Yo presentía que algo andaba mal en esa relación que ya no ardía con la pasión del inicio, sino que estaba siendo consumida cada vez más como lo hace el crudo invierno moscovita que proveniente de las estepas rusas invade la ciudad implacablemente.
Como sabía que el teléfono estaba permanentemente intervenido y para cuidar la integridad de mi pareja, acordamos con Irina vernos en la esquina donde se juntan majestuosamente la callecita Arbat y la imponente y poco atractiva Avenida Smolenskaya, relativamente lejos de las miradas escrutadoras de los cuatro guardias de seguridad que custodiaban con recelo la entrada del hotel donde yo vivía, Belgrado II.
Cuando las campanas del Kremlin comenzaban a anunciar el cambio de guardia, ya caminábamos de la mano enguantada rumbo al otro extremo de la callecita curioseando cuantos cachivaches y anticuarios se exhibían en las vitrinas y kioscos de las diminutas tiendecitas que ya proliferaban desde que la Perestroika había permitido el mercado paralelo informal.
Me extrañó tal comentario porque yo había escuchado historias que relataban que desde muchos años atrás ya en Rusia existía el concepto de guardar objetos unos dentro de otros, en forma de manzana o de huevos como ocurría con los famosos huevos Fabergé que se hicieron conocidos durante la época de la realeza.

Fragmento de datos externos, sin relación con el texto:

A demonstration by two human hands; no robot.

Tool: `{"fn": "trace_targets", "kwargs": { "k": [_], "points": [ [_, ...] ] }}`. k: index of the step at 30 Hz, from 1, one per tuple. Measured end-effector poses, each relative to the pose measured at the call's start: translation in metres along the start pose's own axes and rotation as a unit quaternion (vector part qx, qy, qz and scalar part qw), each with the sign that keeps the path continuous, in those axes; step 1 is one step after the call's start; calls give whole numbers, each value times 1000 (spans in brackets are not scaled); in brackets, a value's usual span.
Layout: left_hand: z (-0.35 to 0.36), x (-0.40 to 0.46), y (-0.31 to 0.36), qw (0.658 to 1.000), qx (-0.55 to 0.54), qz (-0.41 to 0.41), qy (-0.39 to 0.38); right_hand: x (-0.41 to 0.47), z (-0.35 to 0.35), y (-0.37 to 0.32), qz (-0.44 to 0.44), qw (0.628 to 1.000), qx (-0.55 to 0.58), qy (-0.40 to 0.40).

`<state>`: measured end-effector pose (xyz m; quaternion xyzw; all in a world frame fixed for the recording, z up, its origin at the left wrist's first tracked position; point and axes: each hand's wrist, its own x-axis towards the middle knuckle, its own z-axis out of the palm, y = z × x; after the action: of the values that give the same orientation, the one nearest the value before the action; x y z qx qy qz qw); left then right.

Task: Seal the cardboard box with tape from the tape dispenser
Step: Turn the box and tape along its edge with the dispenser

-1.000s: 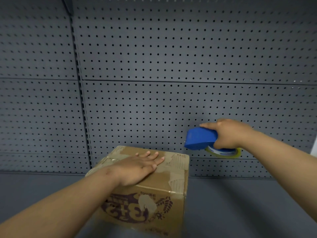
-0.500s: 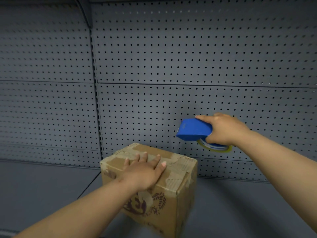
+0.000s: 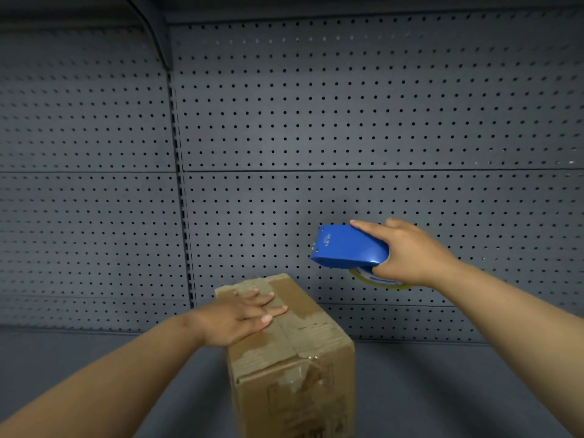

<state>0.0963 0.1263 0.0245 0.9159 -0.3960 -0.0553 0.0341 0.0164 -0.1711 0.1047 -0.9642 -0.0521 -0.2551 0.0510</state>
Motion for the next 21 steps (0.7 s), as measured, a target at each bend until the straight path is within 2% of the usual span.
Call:
{"fn": "trace_targets", "kwargs": {
  "k": [3,7,19,21],
  "points": [
    [-5,-3,-23,1000,18,-11,-4,5,3,-14,-3,1000,-3,8],
    [-3,-11,-44,998,-63,0,-1,11,9,-35,-14,1000,8,24],
    [-2,26,-34,989,-120,74,35,25,17,-68,-26,999,17,37],
    [-1,29,-39,983,-163,64,53,25,17,-70,-24,999,14,37]
  ]
}}
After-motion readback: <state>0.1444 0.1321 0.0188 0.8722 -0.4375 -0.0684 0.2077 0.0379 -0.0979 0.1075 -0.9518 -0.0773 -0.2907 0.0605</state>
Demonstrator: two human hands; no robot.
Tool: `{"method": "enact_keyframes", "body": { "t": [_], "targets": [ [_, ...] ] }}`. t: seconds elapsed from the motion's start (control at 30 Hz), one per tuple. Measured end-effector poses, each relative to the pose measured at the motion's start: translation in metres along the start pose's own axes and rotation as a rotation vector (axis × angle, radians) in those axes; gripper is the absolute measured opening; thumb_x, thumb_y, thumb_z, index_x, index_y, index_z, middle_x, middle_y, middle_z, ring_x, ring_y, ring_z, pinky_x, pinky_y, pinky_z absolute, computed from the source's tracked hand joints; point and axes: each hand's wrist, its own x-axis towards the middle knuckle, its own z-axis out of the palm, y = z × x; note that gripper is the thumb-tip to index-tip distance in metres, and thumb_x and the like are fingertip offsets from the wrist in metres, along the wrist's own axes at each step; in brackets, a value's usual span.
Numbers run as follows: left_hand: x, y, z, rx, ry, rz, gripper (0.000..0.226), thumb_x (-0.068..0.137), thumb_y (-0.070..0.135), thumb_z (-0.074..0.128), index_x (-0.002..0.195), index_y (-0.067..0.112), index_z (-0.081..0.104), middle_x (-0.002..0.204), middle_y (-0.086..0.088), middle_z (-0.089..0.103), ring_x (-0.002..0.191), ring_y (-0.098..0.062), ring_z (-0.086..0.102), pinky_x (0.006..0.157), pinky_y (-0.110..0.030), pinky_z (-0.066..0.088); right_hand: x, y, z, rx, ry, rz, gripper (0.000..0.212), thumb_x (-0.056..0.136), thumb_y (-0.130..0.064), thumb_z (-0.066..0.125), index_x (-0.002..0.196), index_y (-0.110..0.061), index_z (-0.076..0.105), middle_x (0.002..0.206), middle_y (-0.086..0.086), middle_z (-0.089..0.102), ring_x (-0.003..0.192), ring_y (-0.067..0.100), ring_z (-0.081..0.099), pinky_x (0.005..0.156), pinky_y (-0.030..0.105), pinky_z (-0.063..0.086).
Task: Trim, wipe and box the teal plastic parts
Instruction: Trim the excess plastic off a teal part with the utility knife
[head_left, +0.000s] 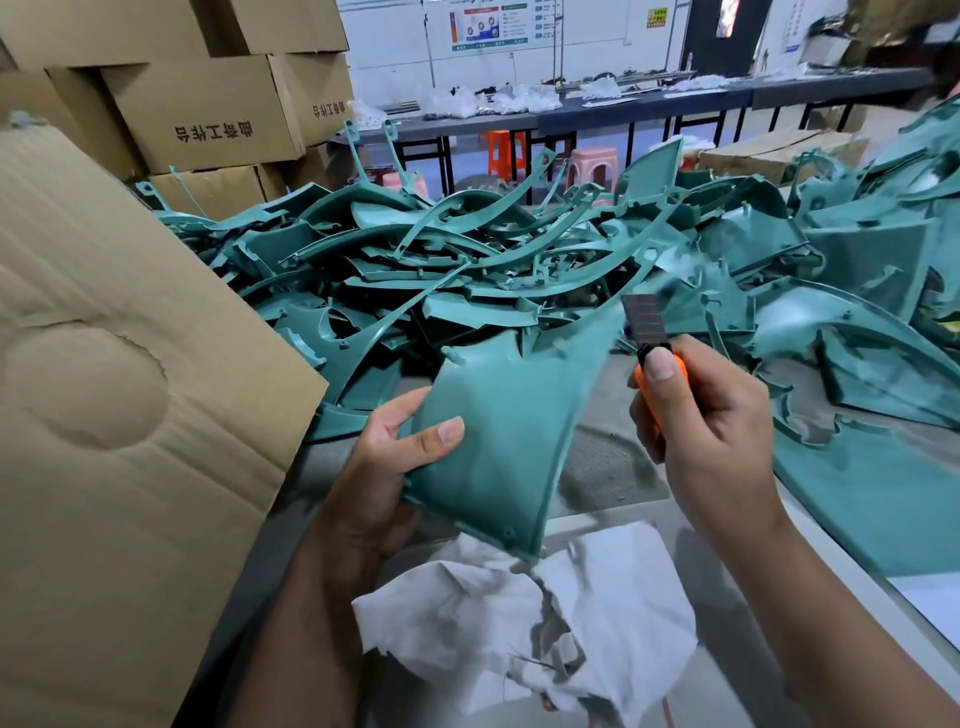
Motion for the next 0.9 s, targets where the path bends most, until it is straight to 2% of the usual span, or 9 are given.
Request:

El extrovertido comerciante me contó con esmero que esas muñequitas se hacían tradicionalmente en madera de tilo, que se talaban en el mes de abril, cuando el árbol contenía más savia, que la madera debía reposar dos años antes de ser trabajada, que todas las muñecas de una misma matrioska se hacían con el mismo tronco, que eso no era por terquedad sino por sabiduría pues estaba demostrado que la madera sufría el mismo proceso de contracción y dilatación, que si esto y que si lo otro. Y yo consumiéndome por el intenso frio y la desazón y desinterés que mostraba Irina. Al final para no hacer más latoso el paseo me decidí por una, la más grande que representaba a madres rusas, con motivos florales, pintadas al oleo o con otros materiales bien llamativos.
Irina me soltó la mano para frotarse las suyas, se despojó de sus gruesos guantes y se las llevó a la boca para entregarles aliento cálido. Se frotó las blancas mejillas y volvió a enguantarse sin manifestar interés alguno en la compra. Yo seguían fascinado. Últimamente, gracias a la Perestroika y al creciente auge comercial en las calles se encontraban matrioskas con motivos variados desde presidentes de todos los confines del mundo hasta temas religiosos y mundanos.